■ **WHAT TO DO**
Give back only the lines from the one with "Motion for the" through the last line of the data, exactly as they appear.

■ **GIVEN MATERIAL**
________________

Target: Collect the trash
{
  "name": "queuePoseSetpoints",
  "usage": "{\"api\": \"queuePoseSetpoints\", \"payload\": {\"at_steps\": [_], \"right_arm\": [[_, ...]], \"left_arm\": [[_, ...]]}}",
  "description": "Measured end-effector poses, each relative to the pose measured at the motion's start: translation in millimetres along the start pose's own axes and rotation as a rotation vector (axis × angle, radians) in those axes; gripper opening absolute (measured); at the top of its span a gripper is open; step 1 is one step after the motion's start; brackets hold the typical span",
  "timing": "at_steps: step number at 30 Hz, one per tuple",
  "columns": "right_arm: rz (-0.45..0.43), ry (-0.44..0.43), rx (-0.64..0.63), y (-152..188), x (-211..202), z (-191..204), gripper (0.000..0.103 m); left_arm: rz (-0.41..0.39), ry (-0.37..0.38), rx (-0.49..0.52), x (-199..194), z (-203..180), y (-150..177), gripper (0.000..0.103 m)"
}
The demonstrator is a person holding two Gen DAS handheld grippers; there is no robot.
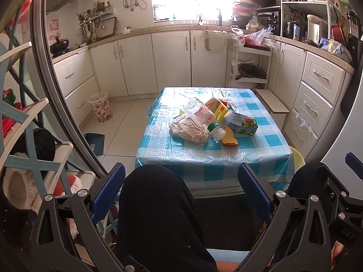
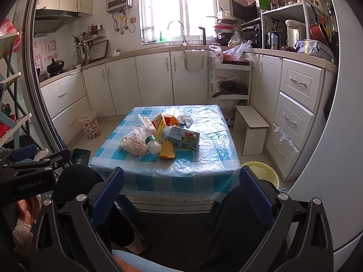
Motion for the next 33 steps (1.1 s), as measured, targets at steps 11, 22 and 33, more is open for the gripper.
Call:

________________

■ **RESULT FOR THIS EXERCISE**
Motion for the next 33 steps (1.1 s), as measured, targets at steps 11, 22 and 33, more is open for the gripper.
Call:

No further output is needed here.